Uma denúncia que envolve um possível esquema de turismo sexual e exploração de adolescentes durante a semana do MotoGP em Goiânia abriu uma série de questionamentos sobre a atuação da Prefeitura de Goiânia e o tratamento dado ao caso.
Segundo revelou matéria do jornal O Popular, um relatório produzido dentro da Secretaria Municipal de Políticas para Mulheres, Assistência Social e Direitos Humanos (Semasdh) apontava situações consideradas “preocupantes” relacionadas a festas privadas que poderiam ocorrer durante a realização da etapa brasileira do Mundial de Motovelocidade, de 20 a 22 de março, na Capital.
De acordo com o documento, o relatório foi protocolado no dia 4 de fevereiro no Sistema Eletrônico de Informações (SEI) da Prefeitura de Goiânia. O material trazia relatos sobre a possível organização de eventos voltados ao chamado turismo sexual, com menção inclusive à possibilidade de exploração sexual de crianças e adolescentes, informações essas que teriam sido repassadas por profissionais do sexo atendidas em projetos da própria pasta.
O que chama atenção, porém, é que o documento teria permanecido sem encaminhamento formal por quase um mês. Apenas após questionamentos feitos pela imprensa é que houve a promessa de que o material seria repassado a órgãos responsáveis por investigação e proteção de vítimas.
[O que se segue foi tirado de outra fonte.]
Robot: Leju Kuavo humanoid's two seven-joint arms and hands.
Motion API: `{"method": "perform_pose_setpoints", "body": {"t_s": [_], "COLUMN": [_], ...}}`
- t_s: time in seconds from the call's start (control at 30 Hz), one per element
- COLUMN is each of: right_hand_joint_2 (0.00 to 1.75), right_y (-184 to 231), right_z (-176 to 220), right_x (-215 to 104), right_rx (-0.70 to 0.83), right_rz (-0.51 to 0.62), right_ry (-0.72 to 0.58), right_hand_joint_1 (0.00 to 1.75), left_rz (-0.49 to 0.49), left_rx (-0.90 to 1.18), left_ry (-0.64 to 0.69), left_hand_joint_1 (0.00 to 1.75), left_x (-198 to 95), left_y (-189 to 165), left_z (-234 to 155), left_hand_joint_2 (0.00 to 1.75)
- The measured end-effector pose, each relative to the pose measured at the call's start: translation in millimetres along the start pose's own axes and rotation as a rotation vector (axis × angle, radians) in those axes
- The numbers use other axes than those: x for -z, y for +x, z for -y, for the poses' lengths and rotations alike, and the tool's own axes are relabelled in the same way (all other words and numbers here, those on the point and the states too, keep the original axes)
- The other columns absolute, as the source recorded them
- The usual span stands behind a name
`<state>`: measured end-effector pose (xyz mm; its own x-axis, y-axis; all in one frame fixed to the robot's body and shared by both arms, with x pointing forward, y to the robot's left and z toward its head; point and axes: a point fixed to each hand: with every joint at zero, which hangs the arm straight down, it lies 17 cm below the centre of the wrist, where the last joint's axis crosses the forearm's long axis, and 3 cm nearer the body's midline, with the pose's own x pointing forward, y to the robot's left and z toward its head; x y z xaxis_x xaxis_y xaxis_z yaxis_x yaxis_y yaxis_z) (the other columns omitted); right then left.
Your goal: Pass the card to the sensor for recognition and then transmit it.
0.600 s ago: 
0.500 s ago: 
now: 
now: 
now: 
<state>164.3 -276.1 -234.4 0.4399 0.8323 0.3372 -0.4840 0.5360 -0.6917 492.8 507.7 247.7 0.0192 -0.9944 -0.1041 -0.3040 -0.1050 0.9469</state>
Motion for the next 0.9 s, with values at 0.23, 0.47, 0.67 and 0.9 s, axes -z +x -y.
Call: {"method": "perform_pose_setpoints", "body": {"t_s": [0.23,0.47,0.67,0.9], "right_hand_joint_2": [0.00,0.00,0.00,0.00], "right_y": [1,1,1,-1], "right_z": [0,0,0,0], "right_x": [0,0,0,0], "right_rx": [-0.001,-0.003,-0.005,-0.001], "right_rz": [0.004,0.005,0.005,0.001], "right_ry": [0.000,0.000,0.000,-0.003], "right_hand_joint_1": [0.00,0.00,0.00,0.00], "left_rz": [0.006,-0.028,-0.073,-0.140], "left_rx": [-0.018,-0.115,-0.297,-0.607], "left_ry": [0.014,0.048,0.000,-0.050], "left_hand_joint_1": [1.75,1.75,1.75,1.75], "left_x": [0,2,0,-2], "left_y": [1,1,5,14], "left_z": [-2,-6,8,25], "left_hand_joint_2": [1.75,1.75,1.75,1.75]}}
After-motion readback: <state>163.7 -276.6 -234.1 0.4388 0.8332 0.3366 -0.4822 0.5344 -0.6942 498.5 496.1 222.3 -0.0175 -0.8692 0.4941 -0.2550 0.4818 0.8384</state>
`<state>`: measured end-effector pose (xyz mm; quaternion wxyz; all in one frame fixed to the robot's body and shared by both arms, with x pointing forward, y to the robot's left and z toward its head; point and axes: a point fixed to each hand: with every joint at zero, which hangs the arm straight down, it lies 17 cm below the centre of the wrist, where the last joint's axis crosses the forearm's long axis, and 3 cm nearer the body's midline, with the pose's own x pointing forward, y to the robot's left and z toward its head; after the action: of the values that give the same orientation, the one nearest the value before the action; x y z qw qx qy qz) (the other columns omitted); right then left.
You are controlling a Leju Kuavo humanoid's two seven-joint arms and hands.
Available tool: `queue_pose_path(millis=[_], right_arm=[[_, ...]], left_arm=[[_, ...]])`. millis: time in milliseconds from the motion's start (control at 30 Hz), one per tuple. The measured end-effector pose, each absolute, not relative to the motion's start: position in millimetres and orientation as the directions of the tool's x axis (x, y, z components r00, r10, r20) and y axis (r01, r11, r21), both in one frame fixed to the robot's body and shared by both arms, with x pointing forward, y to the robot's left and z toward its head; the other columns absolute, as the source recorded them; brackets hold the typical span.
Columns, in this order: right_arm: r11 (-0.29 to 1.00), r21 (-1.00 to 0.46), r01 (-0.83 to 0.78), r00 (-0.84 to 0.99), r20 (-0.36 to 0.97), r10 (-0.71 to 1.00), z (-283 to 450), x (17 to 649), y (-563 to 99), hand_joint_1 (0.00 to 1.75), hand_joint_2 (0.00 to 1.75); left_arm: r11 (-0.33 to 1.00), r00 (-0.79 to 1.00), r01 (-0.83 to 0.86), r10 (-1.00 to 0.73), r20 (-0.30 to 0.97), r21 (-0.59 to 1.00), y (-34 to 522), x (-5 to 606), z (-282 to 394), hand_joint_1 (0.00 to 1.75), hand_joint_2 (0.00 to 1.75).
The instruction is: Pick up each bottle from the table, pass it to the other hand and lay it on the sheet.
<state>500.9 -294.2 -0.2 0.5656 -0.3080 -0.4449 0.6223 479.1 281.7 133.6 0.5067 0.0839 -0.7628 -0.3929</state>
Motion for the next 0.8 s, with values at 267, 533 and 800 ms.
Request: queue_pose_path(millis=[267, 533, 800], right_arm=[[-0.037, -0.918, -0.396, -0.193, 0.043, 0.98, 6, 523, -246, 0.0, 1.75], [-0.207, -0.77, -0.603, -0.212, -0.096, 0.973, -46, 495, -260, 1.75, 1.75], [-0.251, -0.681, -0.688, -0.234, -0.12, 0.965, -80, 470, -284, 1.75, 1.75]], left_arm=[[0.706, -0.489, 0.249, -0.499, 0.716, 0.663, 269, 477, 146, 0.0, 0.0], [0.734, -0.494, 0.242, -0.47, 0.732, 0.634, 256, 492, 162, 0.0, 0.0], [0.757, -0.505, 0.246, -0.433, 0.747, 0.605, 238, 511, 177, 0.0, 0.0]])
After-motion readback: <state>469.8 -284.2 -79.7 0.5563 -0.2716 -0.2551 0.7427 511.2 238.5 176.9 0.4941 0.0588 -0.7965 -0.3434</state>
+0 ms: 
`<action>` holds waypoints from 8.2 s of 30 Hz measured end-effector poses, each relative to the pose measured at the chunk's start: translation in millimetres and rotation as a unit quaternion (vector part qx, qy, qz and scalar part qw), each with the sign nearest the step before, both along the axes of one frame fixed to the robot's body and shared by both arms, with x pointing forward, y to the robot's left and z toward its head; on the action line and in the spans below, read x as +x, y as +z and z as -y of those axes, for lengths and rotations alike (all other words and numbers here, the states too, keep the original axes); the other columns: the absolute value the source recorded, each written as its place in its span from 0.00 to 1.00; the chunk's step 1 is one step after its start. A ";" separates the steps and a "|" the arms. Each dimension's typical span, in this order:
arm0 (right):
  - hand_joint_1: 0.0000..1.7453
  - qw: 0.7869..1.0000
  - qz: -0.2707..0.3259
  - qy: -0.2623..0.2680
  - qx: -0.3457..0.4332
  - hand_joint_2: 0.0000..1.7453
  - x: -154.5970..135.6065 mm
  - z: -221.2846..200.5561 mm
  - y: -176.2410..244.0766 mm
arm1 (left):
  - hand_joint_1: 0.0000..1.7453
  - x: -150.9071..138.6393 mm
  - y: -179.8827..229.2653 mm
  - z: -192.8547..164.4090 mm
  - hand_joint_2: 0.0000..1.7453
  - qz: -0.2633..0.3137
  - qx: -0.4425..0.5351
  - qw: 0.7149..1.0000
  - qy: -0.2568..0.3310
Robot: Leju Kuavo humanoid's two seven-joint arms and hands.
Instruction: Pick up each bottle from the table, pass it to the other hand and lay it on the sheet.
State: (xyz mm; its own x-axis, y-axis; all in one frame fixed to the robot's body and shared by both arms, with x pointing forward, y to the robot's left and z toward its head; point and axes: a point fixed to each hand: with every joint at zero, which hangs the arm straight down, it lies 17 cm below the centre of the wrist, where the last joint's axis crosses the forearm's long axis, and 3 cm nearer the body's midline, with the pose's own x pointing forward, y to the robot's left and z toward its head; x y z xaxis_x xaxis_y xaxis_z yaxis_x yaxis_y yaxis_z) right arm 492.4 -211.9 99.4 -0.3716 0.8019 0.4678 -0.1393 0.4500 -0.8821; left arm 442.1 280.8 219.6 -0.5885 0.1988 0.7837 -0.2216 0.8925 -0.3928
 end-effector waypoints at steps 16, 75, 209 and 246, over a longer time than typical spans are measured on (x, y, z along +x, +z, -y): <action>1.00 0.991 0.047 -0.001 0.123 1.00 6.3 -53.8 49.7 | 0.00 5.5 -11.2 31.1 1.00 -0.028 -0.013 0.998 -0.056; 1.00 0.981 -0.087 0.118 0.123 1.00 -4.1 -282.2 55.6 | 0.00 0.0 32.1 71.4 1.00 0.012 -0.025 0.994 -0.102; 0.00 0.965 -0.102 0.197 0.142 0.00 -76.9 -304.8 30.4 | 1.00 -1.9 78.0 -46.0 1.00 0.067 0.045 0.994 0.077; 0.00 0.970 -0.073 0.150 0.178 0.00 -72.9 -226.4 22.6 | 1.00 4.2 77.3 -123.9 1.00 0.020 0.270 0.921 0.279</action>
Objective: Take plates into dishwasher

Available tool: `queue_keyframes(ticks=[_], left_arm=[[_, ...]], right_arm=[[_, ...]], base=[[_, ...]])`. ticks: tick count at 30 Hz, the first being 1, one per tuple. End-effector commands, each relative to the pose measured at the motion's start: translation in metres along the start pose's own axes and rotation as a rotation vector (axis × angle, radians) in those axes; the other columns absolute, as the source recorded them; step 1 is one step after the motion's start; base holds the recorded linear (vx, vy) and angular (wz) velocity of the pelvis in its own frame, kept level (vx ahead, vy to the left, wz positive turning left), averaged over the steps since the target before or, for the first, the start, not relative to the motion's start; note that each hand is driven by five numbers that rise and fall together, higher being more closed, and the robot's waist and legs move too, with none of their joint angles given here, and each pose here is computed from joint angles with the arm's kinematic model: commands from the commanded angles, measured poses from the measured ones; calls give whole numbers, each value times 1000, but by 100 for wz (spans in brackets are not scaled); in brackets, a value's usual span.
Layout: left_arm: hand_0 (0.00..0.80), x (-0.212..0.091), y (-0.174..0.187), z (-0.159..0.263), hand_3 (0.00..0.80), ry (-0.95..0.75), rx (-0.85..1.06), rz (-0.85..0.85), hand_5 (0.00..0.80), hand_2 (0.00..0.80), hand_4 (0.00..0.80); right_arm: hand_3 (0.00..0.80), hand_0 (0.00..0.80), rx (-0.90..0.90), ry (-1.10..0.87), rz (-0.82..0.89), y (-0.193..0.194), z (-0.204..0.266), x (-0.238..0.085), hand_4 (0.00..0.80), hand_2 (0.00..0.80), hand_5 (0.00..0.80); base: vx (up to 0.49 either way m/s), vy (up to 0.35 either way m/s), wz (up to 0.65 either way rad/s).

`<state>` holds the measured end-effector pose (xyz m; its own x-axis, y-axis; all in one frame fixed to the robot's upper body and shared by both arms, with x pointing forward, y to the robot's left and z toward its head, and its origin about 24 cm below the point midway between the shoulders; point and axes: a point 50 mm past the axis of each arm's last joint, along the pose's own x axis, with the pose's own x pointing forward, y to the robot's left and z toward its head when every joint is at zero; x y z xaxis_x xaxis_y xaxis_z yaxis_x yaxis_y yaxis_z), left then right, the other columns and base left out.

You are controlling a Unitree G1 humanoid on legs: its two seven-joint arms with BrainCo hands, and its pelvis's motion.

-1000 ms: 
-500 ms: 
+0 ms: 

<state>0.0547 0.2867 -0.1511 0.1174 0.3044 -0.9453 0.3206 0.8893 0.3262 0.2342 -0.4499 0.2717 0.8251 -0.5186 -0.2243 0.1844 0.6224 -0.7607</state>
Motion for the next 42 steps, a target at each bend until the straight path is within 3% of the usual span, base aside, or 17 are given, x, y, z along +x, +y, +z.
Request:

Falta de ação da gestão Mabel
Diante da gravidade das denúncias, surge uma pergunta inevitável: por que um relatório que menciona possíveis crimes tão graves demorou tanto para ser encaminhado às autoridades competentes? Em casos que envolvem suspeita de exploração sexual de adolescentes, o próprio Estatuto da Criança e do Adolescente (ECA) defende respostas rápidas e articuladas do poder público para evitar riscos ou violações de direitos.
O relatório mencionado aponta que parte das festas privadas seria organizada em residências de alto padrão e condomínios fechados, com a venda de “combos” que incluiriam acesso aos eventos e serviços sexuais. Alguns relatos, ainda segundo o documento, indicariam exigências feitas por clientes, inclusive com aliciamento de crianças e adolescentes, o que configura crime grave no Brasil, com penas de reclusão de 4 a 10 anos, além de multa.
A reportagem do jornal O HOJE buscou esclarecimentos sobre o caso e conversou com o superintendente de Direitos Humanos e Políticas Afirmativas da Semasdh, Eduardo Oliveira. O integrante da pasta afirmou que as informações inicialmente recebidas eram consideradas frágeis e que, por isso, havia necessidade de mais apuração antes de qualquer encaminhamento.
Mesmo assim, após a repercussão do caso, Oliveira explicou que os dados foram finalmente enviados para órgãos da rede de proteção. “As informações foram encaminhadas para a Polícia Civil, para a Delegacia da Mulher, Delegacia da Criança e do Adolescente, Delegacia de Crimes Cibernéticos, além do Ministério Público e conselhos tutelares”, afirmou.
Segundo o superintendente, a secretaria também atua dentro de uma rede de proteção que envolve Centros de Referência Especializado de Assistência Social (Creas), unidades de saúde, conselhos tutelares, delegacias especializadas e canais de denúncia, como o Disque 100 e o 180. Oliveira destacou ainda que ações preventivas devem ocorrer durante o MotoGP, com campanhas de conscientização e distribuição de material informativo em locais de grande circulação, como a rodoviária e o aeroporto.
Denúncia ficou parada
Apesar dessas medidas anunciadas, permanece outra indagação relevante: se o próprio relatório indicava a urgência de apuração, por que o documento ficou praticamente um mês sem movimentação institucional?
Outro ponto que também chama atenção é o fato de que os servidores responsáveis pela elaboração inicial do relatório entraram de férias antes da produção de um segundo documento mais detalhado, o que teria deixado lacunas na investigação preliminar e atrasado o envio de informações mais robustas, segundo a prefeitura.
A reportagem tentou contato com a Polícia Civil de Goiás para saber se já existe investigação formal sobre o caso. No entanto, até a publicação desta matéria, não houve retorno. O Ministério Público de Goiás (MP-GO) também foi procurado pela reportagem e informou que não foi notificado ou recebeu qualquer denúncia sobre o caso.
Diante de um contexto que envolve suspeitas de exploração sexual e possíveis vítimas em situação de vulnerabilidade, especialistas reforçam que a rapidez na comunicação entre órgãos públicos pode ser decisiva para evitar crimes e proteger direitos.